● **TASK GOAL**
Quote verbatim the span of lines that begins the listing below and closes with the line containing "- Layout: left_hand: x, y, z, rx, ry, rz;".

● **AVAILABLE DATA**
________

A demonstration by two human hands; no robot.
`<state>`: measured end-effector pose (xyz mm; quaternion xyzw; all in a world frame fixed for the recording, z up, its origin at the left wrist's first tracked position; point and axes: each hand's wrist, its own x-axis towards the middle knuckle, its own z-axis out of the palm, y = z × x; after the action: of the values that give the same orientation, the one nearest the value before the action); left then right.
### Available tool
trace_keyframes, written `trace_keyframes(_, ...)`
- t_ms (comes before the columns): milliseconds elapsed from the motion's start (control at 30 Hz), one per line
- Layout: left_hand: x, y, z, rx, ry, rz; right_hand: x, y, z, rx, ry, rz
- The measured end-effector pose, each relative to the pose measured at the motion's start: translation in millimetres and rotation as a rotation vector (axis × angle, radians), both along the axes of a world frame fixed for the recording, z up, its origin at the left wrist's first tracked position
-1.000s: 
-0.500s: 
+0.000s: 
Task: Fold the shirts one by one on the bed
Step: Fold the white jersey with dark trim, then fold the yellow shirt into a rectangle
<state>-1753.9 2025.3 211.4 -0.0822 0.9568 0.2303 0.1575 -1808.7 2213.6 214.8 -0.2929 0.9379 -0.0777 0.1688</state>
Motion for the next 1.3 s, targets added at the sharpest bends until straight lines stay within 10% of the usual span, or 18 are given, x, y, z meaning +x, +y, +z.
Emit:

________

● **PROBLEM SOLUTION**
A demonstration by two human hands; no robot.
`<state>`: measured end-effector pose (xyz mm; quaternion xyzw; all in a world frame fixed for the recording, z up, its origin at the left wrist's first tracked position; point and axes: each hand's wrist, its own x-axis towards the middle knuckle, its own z-axis out of the palm, y = z × x; after the action: of the values that give the same orientation, the one nearest the value before the action); left then right.
### Available tool
trace_keyframes, written `trace_keyframes(_, ...)`
- t_ms (comes before the columns): milliseconds elapsed from the motion's start (control at 30 Hz), one per line
- Layout: left_hand: x, y, z, rx, ry, rz; right_hand: x, y, z, rx, ry, rz

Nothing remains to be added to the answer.